### Goal of the exercise
Once the pictures are set aside, reproduce all of the records exactly.
[[ Available records, beginning ]]
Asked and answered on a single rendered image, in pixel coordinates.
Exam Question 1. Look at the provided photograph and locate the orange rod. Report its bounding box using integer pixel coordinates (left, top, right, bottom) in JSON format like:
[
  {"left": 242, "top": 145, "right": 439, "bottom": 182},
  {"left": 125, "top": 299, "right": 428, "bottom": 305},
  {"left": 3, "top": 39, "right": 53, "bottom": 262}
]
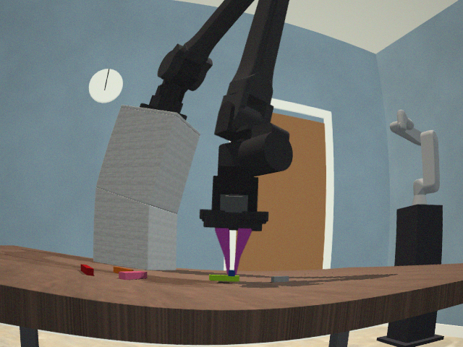
[{"left": 114, "top": 267, "right": 133, "bottom": 273}]

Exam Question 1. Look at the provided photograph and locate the pink rectangular block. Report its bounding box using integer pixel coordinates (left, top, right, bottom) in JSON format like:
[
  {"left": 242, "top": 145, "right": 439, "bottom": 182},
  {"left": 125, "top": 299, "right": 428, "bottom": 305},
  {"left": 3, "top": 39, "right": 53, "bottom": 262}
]
[{"left": 119, "top": 271, "right": 147, "bottom": 280}]

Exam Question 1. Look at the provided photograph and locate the red block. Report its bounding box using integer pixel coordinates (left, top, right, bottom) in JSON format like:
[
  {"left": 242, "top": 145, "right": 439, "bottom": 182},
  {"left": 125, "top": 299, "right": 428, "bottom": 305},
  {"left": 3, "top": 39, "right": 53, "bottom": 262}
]
[{"left": 81, "top": 264, "right": 94, "bottom": 276}]

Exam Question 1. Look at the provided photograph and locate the lime green rod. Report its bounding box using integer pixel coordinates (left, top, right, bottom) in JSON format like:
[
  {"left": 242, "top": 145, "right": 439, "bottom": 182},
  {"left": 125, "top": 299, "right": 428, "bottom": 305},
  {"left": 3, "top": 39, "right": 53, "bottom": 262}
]
[{"left": 209, "top": 275, "right": 239, "bottom": 281}]

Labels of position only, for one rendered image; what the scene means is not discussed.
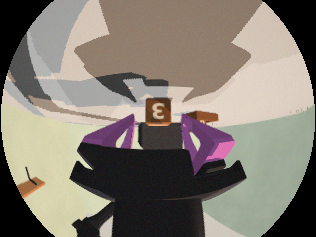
[[ Available records, end ]]
### Task response
Asked and answered on a single rendered image, in pixel coordinates.
Exam Question 1. Look at the provided photograph and locate the orange rod. Report its bounding box using integer pixel coordinates (left, top, right, bottom) in JSON format like:
[
  {"left": 242, "top": 145, "right": 439, "bottom": 182},
  {"left": 125, "top": 299, "right": 428, "bottom": 305},
  {"left": 3, "top": 39, "right": 53, "bottom": 262}
]
[{"left": 114, "top": 267, "right": 133, "bottom": 273}]

Exam Question 1. Look at the provided photograph and locate the pink rectangular block. Report its bounding box using integer pixel coordinates (left, top, right, bottom) in JSON format like:
[
  {"left": 242, "top": 145, "right": 439, "bottom": 182},
  {"left": 125, "top": 299, "right": 428, "bottom": 305},
  {"left": 3, "top": 39, "right": 53, "bottom": 262}
]
[{"left": 119, "top": 271, "right": 147, "bottom": 280}]

Exam Question 1. Look at the provided photograph and locate the red block. Report its bounding box using integer pixel coordinates (left, top, right, bottom) in JSON format like:
[
  {"left": 242, "top": 145, "right": 439, "bottom": 182},
  {"left": 125, "top": 299, "right": 428, "bottom": 305},
  {"left": 3, "top": 39, "right": 53, "bottom": 262}
]
[{"left": 81, "top": 264, "right": 94, "bottom": 276}]

Exam Question 1. Look at the provided photograph and locate the lime green rod. Report its bounding box using integer pixel coordinates (left, top, right, bottom) in JSON format like:
[
  {"left": 242, "top": 145, "right": 439, "bottom": 182},
  {"left": 125, "top": 299, "right": 428, "bottom": 305},
  {"left": 3, "top": 39, "right": 53, "bottom": 262}
]
[{"left": 209, "top": 275, "right": 239, "bottom": 281}]

Labels of position only, for one rendered image; what the scene means is not discussed.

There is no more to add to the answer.